Russia shows off its military hardware When Vladimir Putin presides over Russia's largest military parade in post-Soviet history on Saturday, the guest list will make clear just how much the country's standing in the west has deteriorated.
Only 27 foreign dignitaries have accepted the Russian president's invitation to celebrate the 70th anniversary of the victory in the second world war, less than half the number who attended 10 years ago.
Virtually the entire western world is boycotting the event, a result of the breakdown in Russia's relations with the US and the EU over its role in the war in Ukraine.
As western leaders shun the event, Mr Putin will host China's president Xi Jinping, South Africa's president Jacob Zuma, Cuba's Raul Castro, Egypt's General Abdel Fattah el-Sisi and Venezuela's Nicolas Maduro. The UN's secretary general Ban Ki-Moon will also attend.
Beyond diplomatic protocol, the line-up on Red Square has become a reflection of Russia's new role in the international order and its foreign policy challenges. "Russia is being pushed back into its traditional position between the west and the east, and this shift is here to stay," says Dmitri Trenin, head of the Moscow Carnegie Center.
In a sign of just how deep the divide now runs between Russia and the US, American participants in the Elbe Group, a group of retired senior US and Russian military and intelligence officials which constitutes a semi-official channels for bilateral dialogue, paint a deeply pessimistic picture.
"[T]he more open we are, the more we understand how far apart we are," they concluded in internal notes of a group meeting in March.

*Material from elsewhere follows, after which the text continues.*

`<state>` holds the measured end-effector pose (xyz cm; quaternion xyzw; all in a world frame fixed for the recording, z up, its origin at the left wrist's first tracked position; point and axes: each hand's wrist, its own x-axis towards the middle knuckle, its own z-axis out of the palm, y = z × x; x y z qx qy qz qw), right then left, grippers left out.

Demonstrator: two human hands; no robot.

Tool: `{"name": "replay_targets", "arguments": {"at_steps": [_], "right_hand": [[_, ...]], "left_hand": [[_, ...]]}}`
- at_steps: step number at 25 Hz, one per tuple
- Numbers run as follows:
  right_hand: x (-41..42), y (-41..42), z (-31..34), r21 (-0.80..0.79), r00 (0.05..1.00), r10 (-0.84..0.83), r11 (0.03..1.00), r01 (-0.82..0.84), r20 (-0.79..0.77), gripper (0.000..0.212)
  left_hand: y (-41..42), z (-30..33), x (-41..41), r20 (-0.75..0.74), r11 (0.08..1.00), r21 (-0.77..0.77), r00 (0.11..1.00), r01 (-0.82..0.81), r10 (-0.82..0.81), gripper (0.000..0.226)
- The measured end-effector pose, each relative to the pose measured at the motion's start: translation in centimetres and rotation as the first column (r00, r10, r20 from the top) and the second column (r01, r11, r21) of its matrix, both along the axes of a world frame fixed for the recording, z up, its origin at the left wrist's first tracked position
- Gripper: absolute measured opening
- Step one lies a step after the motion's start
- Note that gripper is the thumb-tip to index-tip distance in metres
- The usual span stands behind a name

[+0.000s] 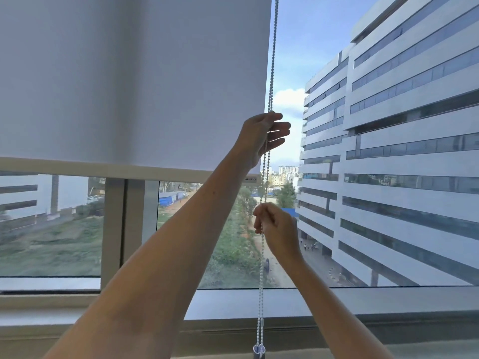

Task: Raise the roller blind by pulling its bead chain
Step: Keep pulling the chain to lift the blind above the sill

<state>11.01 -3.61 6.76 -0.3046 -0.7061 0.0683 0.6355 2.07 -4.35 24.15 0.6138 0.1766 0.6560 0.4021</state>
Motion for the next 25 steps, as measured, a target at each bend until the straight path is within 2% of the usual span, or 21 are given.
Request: {"name": "replay_targets", "arguments": {"at_steps": [6, 12, 14, 20, 25], "right_hand": [[-0.2, -0.4, -3.7, -0.043, 1.0, -0.012, 0.999, 0.013, 0.013, 0.021], [1.1, -0.6, -2.3, -0.082, 0.995, -0.034, 0.996, 0.042, 0.095, 0.013], [1.9, -1.0, -0.3, -0.05, 0.99, -0.066, 0.996, 0.073, 0.127, 0.013], [2.6, -2.0, 12.9, 0.04, 0.99, -0.011, 0.999, 0.017, -0.142, 0.012], [1.5, -2.4, 20.1, -0.012, 0.993, -0.075, 0.997, 0.074, -0.092, 0.021]], "left_hand": [[-0.2, -1.6, 0.1, 0.01, 0.998, 0.007, 0.998, -0.066, 0.066, 0.027], [-0.6, -2.1, -0.5, -0.09, 0.987, 0.112, 0.987, -0.119, 0.13, 0.035], [-0.8, -2.2, -1.1, -0.108, 0.982, 0.131, 0.983, -0.137, 0.151, 0.036], [-1.0, -4.1, -0.6, -0.119, 0.979, 0.143, 0.979, -0.148, 0.166, 0.037], [-0.5, -10.6, 0.2, -0.171, 0.992, 0.058, 0.978, -0.112, 0.121, 0.034]]}}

According to the paper, the Russian participants reiterated how threatened Moscow feels by Nato moves to increase its military presence close to its borders, and made it clear that Russia would use its nuclear weapons against Nato.
Russian participants told their US counterparts that Russia felt threatened by a host of negative consequences from the breakdown of a world order dominated by the US and the Soviet Union as two superpowers. At the same time, Russian participants suggested the two sides resume intelligence sharing, a move the American participants interpret as an attempt to restart dialogue and force American acceptance of the "new status quo" after Russia's annexation of Crimea.
In response to cooler relations with the west, Russia is looking elsewhere for friends. "Moscow is being isolated in the west, but they are making a real effort to approach non-western partners," says Mr Trenin.
Among those attending the celebrations, China stands head and shoulders above everyone else. Not only have western financial sanctions left Russia deeply dependent on Chinese loans and investment, Russian government officials are also keenly aware that their global influence is waning while Beijing's is growing.
Russia is therefore trying to balance its ties with China through relations with other Asian countries such as India and Vietnam. Moscow is also trying to expand its footprint in Latin America and working hard to keep its influence in Cuba amid Havana's detente with Washington.
But so far, the smattering of non-western partners falls far short of a coherent alliance system fit for challenging the US' superpower role.
"Even collectively, all these countries don't add up to anything meaningful," says Mr Trenin. And although Moscow is associated with several broader groupings such as the BRICS and the Shanghai Co-operation Organistion, there is no clear strategy on how to use these groupings.
With India and Pakistan set to join the SCO as full members this summer, and Iran a possibility once UN sanctions are lifted, some Russian security experts believe that this could eventually make the SCO a major non-western security alliance.
Around Victory Day, there was little sign of collective solidarity from these groupings. Brazil's president Dilma Rousseff, who had said she would attend, sent her regrets, leaving the Brics one short. Even representation from the Eurasian Economic Union, the economic club composed of Mr Putin's staunchest allies, is incomplete with Belarusian president Alexander Lukashenko staying away.
While Moscow says political leaders from Cyprus, Greece, the Czech Republic and Slovakia will attend on Saturday, analysts say partial support from some EU governments would only allow Russia to cancel out pressure from those who want an even more hawkish EU line towards Moscow.
That pressure was on clear display on Thursday in the Polish city of Gdansk. At an event organised as an alternative to Mr Putin's parade, eastern European leaders warned Europe of ignoring the lessons of the second world war. "[Ukrainian] President Petro Poroshenko knows it best that evil is with us now. We know it in Brussels," said Donald Tusk, president of the European Council.
"This is why so many of us did not go to Moscow for the victory parade," said Mr Tusk, a former prime minister of Poland, which has led EU calls for a tougher stance against Russia.
Joined in his warnings by the presidents of Estonia, Lithuania, Romania and Bulgaria, Mr Poroshenko alleged that Russian military weaponry used two days ago in eastern Ukraine would be participating in what he called Moscow's "parade of cynicism".